• _Task directions_
The lines needed are those below that contain the word "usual"; copy each one.

• _Stored dataset items_

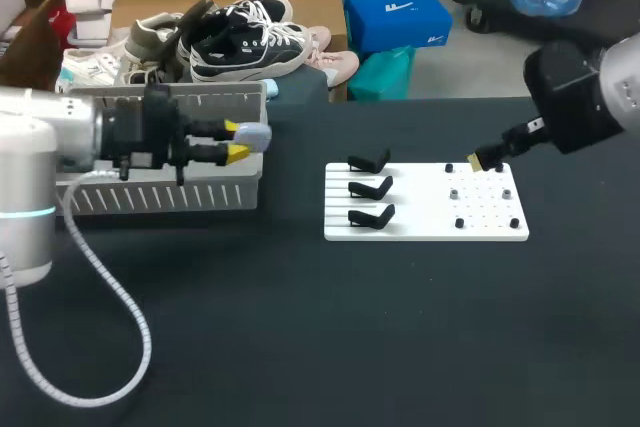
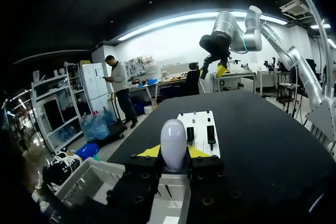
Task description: Pick up each earbud case from the left stands, insert the matching earbuds, close the lid, and place the case in the box.
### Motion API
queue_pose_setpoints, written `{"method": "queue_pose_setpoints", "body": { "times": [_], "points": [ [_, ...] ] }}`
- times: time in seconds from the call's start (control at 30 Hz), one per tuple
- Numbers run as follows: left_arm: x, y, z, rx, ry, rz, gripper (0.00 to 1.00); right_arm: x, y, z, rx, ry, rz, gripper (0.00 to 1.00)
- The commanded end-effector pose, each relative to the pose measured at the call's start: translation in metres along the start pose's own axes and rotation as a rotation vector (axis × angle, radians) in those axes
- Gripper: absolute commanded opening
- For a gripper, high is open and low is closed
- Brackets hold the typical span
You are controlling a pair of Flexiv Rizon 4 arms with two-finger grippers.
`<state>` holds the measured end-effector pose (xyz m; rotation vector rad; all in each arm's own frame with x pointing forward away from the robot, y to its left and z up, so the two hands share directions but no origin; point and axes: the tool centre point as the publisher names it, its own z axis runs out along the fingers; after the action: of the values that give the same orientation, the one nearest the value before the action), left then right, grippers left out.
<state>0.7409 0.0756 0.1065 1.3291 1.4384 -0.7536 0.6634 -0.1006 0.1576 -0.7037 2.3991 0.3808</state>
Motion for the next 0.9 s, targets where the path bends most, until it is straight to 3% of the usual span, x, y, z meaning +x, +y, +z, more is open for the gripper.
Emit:
{"method": "queue_pose_setpoints", "body": {
  "times": [0.03,0.23,0.63,0.87,0.9],
  "points": [
    [0.017,-0.001,-0.032,-0.124,-0.008,-0.028,0.0,0.007,0.006,-0.004,0.057,-0.011,-0.002,1.0],
    [0.038,0.024,-0.05,-0.144,0.002,-0.06,0.0,0.009,0.006,0.001,0.069,-0.002,0.008,1.0],
    [0.061,0.074,-0.056,-0.088,0.037,-0.156,0.0,0.011,-0.001,0.018,0.073,0.022,0.037,1.0],
    [0.067,0.075,-0.05,-0.048,0.05,-0.202,0.0,0.017,-0.006,0.019,0.068,0.032,0.05,1.0],
    [0.068,0.074,-0.049,-0.045,0.048,-0.208,0.19,0.018,-0.006,0.018,0.066,0.031,0.051,1.0]
  ]
}}
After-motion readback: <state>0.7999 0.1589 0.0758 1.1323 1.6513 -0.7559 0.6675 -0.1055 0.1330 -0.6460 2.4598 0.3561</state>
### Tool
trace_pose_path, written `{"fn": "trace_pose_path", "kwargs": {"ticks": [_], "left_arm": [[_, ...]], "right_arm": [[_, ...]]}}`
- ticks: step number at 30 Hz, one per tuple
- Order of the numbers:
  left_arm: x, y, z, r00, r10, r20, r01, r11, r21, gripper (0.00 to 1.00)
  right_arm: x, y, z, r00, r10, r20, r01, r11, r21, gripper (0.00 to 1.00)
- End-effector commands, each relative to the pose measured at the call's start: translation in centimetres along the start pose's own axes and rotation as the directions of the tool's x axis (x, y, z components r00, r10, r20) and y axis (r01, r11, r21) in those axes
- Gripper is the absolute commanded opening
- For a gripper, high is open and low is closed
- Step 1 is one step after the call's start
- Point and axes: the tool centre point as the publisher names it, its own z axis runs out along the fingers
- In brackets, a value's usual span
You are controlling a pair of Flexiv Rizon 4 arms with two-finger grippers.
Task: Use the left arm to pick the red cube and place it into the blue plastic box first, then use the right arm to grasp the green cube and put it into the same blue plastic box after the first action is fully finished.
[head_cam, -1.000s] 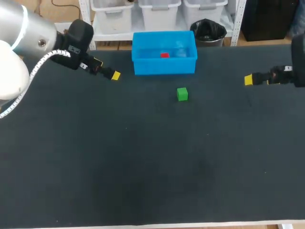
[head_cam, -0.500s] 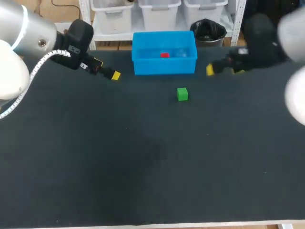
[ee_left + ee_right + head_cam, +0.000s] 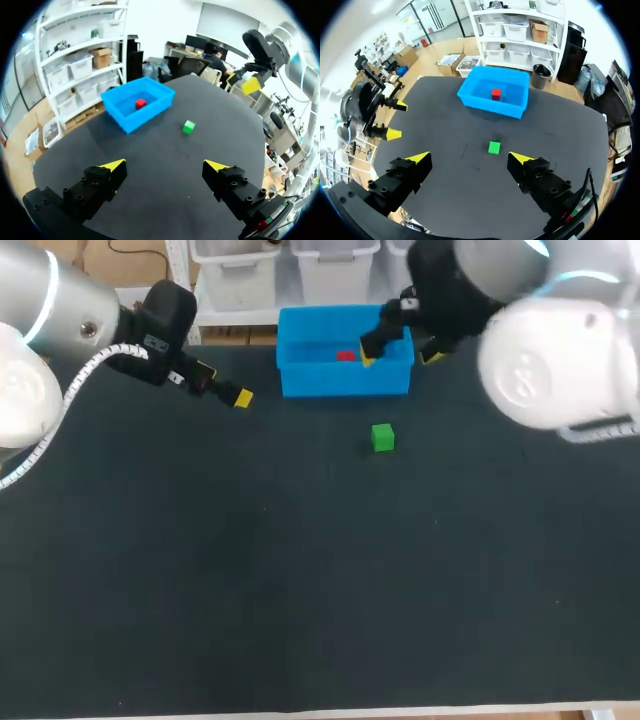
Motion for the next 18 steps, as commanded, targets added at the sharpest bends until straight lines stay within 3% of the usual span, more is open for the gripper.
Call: {"fn": "trace_pose_path", "kwargs": {"ticks": [1,18], "left_arm": [[0.2,0.1,0.0,1.0,0.003,0.007,-0.003,1.0,0.005,1.0],[0.2,0.1,0.0,1.0,0.003,0.007,-0.003,1.0,0.005,1.0]], "right_arm": [[-1.2,0.8,0.8,0.999,0.013,-0.049,-0.009,0.996,0.093,1.0],[-1.8,1.3,1.8,0.982,0.118,-0.147,-0.098,0.985,0.14,1.0]]}}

• _Result for this task_
Motion for the next 0.9 s, targets where the path bends most, until it is straight to 3% of the usual span, x, y, z meaning +x, +y, +z, more is open for the gripper.
- In brackets, a value's usual span
Motion for the next 18 steps, as commanded, targets added at the sharpest bends until straight lines stay within 3% of the usual span, more is open for the gripper.

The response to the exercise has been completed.